[TASK] Pictures are to be left out, but please repeat each record exactly.

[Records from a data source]
=== Section Start ===

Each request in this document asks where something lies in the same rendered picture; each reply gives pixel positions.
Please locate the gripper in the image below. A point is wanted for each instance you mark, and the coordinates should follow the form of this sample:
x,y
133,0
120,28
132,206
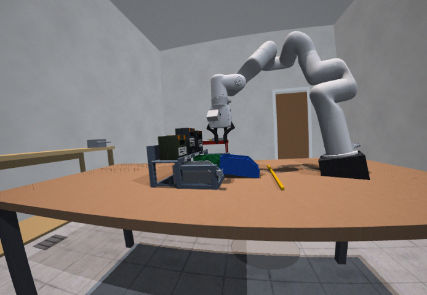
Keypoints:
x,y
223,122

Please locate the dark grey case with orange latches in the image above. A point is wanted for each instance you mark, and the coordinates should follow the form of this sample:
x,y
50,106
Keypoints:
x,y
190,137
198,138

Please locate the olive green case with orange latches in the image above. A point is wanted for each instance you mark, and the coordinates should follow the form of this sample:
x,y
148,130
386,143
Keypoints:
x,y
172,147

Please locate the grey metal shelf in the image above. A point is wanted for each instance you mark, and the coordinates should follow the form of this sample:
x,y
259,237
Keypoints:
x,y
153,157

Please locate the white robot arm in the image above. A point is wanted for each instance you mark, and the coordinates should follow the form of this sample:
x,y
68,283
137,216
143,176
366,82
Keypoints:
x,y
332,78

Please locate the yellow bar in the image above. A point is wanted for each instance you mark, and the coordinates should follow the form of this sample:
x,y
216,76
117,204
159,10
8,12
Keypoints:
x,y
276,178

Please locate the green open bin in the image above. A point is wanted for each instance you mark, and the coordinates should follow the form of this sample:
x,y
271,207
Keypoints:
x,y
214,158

=== Section End ===

[SOLUTION TO THE EXERCISE]
Each request in this document asks where something lies in the same rendered picture; each reply gives pixel positions.
Please locate the gripper in the image below. A point is wanted for each instance you mark, and the coordinates should follow the form of this sample:
x,y
133,0
120,28
132,206
Keypoints:
x,y
223,122

Please locate the dark grey case with orange latches in the image above. A point is wanted for each instance you mark, and the coordinates should follow the form of this sample:
x,y
50,106
Keypoints:
x,y
190,137
198,138

Please locate the olive green case with orange latches in the image above. A point is wanted for each instance you mark, and the coordinates should follow the form of this sample:
x,y
148,130
386,143
Keypoints:
x,y
172,147

Please locate the grey metal shelf in the image above. A point is wanted for each instance you mark, and the coordinates should follow the form of this sample:
x,y
259,237
Keypoints:
x,y
153,157

Please locate the white robot arm in the image above. A point is wanted for each instance you mark, and the coordinates should follow the form of this sample:
x,y
68,283
137,216
143,176
366,82
Keypoints:
x,y
332,78

Please locate the yellow bar in the image above. A point is wanted for each instance you mark, and the coordinates should follow the form of this sample:
x,y
216,76
117,204
159,10
8,12
Keypoints:
x,y
276,178

Please locate the green open bin in the image above. A point is wanted for each instance you mark, and the coordinates should follow the form of this sample:
x,y
271,207
Keypoints:
x,y
214,158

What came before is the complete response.